Afrique du Sud-Terres : la réforme Zuma

Comme dans d'autres pays, la terre est un sujet hautement sensible en Afrique du Sud.
Image caption Comme dans d'autres pays, la terre est un sujet hautement sensible en Afrique du Sud.

Selon le président sud-africain, les étrangers seront privés du droit de propriété foncière en Afrique du Sud, mais ils pourront souscrire à des baux à long terme.

Les Sud-Africains en possession de plus de 12 mille hectares devront en vendre une partie à l'Etat, qui sera chargé d'en assurer la redistribution, a-t-il indiqué.

La future loi sur le foncier ne sera pas rétroactive, selon Zuma.

Une bonne partie du foncier reste concentrée entre les mains de la minorité blanche en Afrique du Sud, deux décennies après la fin de l'apartheid.

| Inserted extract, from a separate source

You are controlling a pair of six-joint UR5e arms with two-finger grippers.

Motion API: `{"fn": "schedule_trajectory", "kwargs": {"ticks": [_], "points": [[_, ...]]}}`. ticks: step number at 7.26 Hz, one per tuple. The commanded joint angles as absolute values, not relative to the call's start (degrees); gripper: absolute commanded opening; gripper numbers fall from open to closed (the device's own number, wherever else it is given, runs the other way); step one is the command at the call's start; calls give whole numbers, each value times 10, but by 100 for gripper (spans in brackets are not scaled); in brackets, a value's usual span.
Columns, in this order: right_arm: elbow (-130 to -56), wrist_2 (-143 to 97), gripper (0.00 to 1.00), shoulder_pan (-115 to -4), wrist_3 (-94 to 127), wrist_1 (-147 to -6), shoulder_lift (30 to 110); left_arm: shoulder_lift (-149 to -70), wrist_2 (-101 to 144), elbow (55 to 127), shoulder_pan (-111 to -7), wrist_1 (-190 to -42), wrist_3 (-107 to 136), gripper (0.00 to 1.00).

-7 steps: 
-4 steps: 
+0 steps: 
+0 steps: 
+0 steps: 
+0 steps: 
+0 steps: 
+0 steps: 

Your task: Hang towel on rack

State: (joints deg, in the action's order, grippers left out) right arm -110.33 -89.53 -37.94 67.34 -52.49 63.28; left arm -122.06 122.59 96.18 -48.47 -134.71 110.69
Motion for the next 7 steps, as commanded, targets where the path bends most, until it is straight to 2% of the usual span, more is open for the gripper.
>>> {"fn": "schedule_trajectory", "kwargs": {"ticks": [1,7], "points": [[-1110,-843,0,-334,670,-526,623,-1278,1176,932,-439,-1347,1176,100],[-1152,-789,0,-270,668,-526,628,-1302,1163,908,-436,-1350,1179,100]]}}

La terre reste un sujet hautement sensible dans ce pays.

Une réforme en trois temps

Au Zimbabwe voisin, une réforme agraire avait soulevé un tollé, au début des années 2000.

Pour réformer en douceur, l’Afrique du Sud propose une réforme en trois temps : tout d'abord en permettant aux familles noires expropriées sous la domination blanche d'obtenir une restitution ou une compensation, ensuite démembrer les très grands domaines, et enfin étudier la possibilité d'accorder 50% des droits de propriété d'une ferme aux ouvriers agricoles vivant dessus.

Un droit de préemption est prévu dans la future loi, si la terre est considérée comme stratégique.